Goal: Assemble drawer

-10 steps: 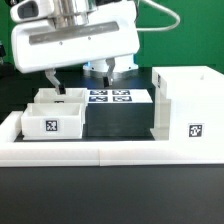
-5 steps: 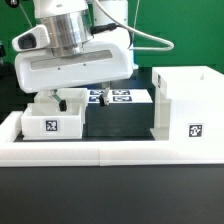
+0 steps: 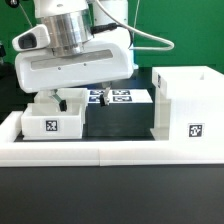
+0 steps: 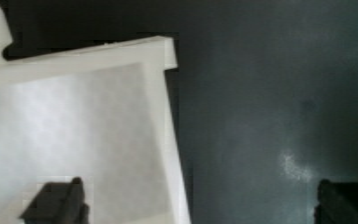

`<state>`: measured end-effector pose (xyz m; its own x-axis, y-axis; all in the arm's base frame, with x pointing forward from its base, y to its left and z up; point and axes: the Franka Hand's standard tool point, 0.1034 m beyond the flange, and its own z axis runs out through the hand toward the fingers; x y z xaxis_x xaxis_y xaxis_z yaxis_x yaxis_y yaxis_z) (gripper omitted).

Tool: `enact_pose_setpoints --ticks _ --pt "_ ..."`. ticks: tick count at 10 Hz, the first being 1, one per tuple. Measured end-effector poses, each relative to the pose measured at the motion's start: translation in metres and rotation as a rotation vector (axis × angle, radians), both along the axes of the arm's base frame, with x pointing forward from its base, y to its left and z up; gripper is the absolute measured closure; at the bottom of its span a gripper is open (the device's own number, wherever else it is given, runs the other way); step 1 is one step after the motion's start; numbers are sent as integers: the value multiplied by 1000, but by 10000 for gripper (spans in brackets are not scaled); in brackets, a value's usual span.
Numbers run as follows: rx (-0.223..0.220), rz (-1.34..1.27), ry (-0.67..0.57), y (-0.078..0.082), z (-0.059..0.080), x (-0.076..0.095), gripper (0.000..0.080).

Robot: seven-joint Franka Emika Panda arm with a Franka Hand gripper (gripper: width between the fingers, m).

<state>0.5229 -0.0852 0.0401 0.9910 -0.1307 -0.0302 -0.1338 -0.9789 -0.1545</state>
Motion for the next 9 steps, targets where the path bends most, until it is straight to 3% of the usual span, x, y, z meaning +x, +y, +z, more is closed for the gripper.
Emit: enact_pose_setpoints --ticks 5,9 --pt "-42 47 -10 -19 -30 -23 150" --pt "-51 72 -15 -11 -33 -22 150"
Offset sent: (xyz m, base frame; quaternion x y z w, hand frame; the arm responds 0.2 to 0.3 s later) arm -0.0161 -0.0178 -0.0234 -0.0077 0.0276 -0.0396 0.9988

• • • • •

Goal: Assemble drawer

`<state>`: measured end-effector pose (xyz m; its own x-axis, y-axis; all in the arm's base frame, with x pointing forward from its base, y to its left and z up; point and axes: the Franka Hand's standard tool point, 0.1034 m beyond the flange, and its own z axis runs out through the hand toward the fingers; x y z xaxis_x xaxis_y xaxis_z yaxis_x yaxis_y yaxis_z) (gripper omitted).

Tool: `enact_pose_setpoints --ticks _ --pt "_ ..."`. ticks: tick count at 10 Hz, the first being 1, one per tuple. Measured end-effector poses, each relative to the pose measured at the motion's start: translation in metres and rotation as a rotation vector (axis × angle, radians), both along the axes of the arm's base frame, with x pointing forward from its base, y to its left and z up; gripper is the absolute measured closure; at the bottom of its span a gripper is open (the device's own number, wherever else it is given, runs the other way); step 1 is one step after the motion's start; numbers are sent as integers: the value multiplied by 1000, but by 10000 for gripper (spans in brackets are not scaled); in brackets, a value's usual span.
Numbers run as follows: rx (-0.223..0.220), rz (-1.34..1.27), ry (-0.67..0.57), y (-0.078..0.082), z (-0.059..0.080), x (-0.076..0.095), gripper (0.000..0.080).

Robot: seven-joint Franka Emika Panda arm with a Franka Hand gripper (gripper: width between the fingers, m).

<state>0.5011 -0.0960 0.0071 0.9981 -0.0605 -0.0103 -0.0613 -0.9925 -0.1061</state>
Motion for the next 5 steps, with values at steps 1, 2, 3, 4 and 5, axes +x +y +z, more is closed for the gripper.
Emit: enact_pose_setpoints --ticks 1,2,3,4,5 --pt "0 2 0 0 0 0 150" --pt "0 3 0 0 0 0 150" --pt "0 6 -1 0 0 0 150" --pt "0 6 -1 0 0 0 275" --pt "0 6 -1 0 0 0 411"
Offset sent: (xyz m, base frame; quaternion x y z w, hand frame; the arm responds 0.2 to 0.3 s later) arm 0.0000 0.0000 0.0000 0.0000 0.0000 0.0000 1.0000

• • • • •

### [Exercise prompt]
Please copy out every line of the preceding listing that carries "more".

### [Problem solution]
Motion for the next 9 steps, targets where the path bends most, until it is straight to 3% of the usual span, x, y, z meaning +x, +y, +z, more is closed for the gripper.
Motion for the next 5 steps, with values at steps 1, 2, 3, 4 and 5, axes +x +y +z, more is closed for the gripper.

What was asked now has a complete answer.